Rob Bell invites us to his "Velvet Elvis", his repainting of
the Christian faith with these words, "I am learning that my tradition
includes the rabbis and reformers and revolutionaries and monks
and nuns and pastors and writers and philosophers and artists and
every person everywhere who has asked big questions of a big God."1
Bell's attempt at repainting the Christian faith is part of a
larger picture. Ron Gleason articulates this in three articles in
Christian Renewal.2 He introduces us to the key players in a movement
called the "Emergent Church Movement".
Rob Bell is specifically mentioned as a member of this group.
Gleason quotes a summary of the broad characteristics of the group
articulated by Os Guinness in Prophetic Untimeliness, "The
'coming
church' and the 'emerging church' are everything. The talk is all
of new ways of 'doing church' through reinventing, revising, Innovating,
borrowing, mixing, and experimenting. ...Ministers are no longer
theological authorities but the 'chief storytellers' and facilitators
of a new joint spiritual journey'."3
Rob Bell's view of the Christian faith is a part of this very
broad perspective. A subset of the Christian tradition may be orthodox
Christianity but the Christian faith tradition is not limited to
this. His repainting is not an interpretation of the text of Scripture
but an alteration of the text of Scripture. Ultimately, Rob Bell
does not repaint the Christian faith. He paints a picture that is
not a picture of the Christian faith or the truth of Christianity.
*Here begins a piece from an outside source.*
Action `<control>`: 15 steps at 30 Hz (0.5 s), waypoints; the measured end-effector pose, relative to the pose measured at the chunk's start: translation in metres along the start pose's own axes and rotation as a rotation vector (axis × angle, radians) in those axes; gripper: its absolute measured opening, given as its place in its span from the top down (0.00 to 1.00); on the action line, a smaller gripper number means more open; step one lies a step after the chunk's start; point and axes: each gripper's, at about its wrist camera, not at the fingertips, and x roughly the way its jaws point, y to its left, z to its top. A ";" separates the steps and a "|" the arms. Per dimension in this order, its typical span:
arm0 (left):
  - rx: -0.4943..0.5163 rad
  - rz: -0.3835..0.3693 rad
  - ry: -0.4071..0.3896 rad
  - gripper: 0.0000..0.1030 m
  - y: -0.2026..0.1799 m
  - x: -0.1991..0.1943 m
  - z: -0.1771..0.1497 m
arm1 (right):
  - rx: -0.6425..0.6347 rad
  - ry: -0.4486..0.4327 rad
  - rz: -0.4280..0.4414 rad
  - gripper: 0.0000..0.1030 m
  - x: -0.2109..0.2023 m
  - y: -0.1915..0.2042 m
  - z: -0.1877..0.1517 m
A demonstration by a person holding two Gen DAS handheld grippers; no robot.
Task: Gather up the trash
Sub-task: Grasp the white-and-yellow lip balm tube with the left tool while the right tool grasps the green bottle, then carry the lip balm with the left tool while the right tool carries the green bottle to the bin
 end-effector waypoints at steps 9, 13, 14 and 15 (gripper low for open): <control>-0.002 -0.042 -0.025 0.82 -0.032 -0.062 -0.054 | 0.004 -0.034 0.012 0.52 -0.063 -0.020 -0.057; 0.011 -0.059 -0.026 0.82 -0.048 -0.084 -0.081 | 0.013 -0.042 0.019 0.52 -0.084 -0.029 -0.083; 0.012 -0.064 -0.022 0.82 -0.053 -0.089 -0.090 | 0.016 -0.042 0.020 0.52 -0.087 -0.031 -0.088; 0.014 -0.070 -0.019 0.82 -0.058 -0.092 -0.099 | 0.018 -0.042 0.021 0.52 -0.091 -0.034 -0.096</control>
But his new picture of error is not really new at all. It is old
error. It is old false teaching. It is the same old errors of the
past repainted. Rob Bell forsakes truth. He rejects it. He deceives.
He is a false teacher. He repaints the errors of the past.
The Repainting of the Christian Faith presents a philosophy of
human existence that is inconsistent with the truth revealed in
God's Word. There are many pieces of the picture Rob Bell paints
that can be looked at. It is important to examine the arms, legs,
and other aspects of his repainting. However, I will begin by trying
to step back and see the big picture he tries to paint.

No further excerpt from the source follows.